Fresh Produce Discussion Blog

Created by The Packer's National Editor Tom Karst

Monday, May 17, 2010

Thin school lunch funding producing fat kids

http://www.sfgate.com/cgi-bin/article.cgi?f=/c/a/2010/05/16/EDJB1DF1E7.DTL

Thin school lunch funding producing fat kids


Trimming the fat from America's youth will require completely changing how America eats, and a good starting place is school lunch. Yet the national school lunch legislation moving through the Senate won't put better foods on the menu.

Under the current funding formula, once overhead costs are subtracted, schools have about 90 cents per meal for ingredients. The bill proposes increasing funding by 6 cents per meal per day over 10 years.
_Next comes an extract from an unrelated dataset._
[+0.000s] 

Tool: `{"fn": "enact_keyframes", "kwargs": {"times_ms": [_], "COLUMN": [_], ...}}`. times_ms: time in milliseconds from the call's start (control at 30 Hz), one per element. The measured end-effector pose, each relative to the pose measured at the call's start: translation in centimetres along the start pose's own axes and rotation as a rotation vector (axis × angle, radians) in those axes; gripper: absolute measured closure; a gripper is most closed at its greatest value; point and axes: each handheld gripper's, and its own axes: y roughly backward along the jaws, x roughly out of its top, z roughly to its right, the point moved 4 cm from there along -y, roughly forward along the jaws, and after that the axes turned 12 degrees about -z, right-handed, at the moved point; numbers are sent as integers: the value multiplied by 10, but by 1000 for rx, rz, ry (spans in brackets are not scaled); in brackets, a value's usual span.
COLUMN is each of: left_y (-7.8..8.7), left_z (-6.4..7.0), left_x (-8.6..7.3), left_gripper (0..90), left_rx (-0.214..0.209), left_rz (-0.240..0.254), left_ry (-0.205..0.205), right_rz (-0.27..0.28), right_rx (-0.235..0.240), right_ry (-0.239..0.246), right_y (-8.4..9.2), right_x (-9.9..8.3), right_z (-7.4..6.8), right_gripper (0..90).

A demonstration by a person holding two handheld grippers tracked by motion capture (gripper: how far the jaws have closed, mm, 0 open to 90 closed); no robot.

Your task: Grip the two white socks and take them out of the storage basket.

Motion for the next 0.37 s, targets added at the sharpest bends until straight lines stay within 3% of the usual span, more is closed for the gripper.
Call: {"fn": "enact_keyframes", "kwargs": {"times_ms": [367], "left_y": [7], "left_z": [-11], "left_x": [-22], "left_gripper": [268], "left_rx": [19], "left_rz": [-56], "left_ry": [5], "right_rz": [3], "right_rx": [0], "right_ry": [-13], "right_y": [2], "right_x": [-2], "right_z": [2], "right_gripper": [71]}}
The USDA provides public schools commodities - mostly meat, potatoes, cheese, grains, eggs and oils. Only 13 percent of commodities provided are fruits and vegetables. Thus the steady diet of pizza, chicken nuggets and tater tots in the school lunchroom, rather than the lean meat, fresh vegetables and whole grains the USDA food pyramid recommends.

Is it any surprise, then, that a government-funded study of 13,500 schoolchildren found a link between childhood obesity and the carb-heavy school lunches?

Ten percent of Americans participate in the National School Lunch Program. We need to invest more than 6 cents in our kids' health.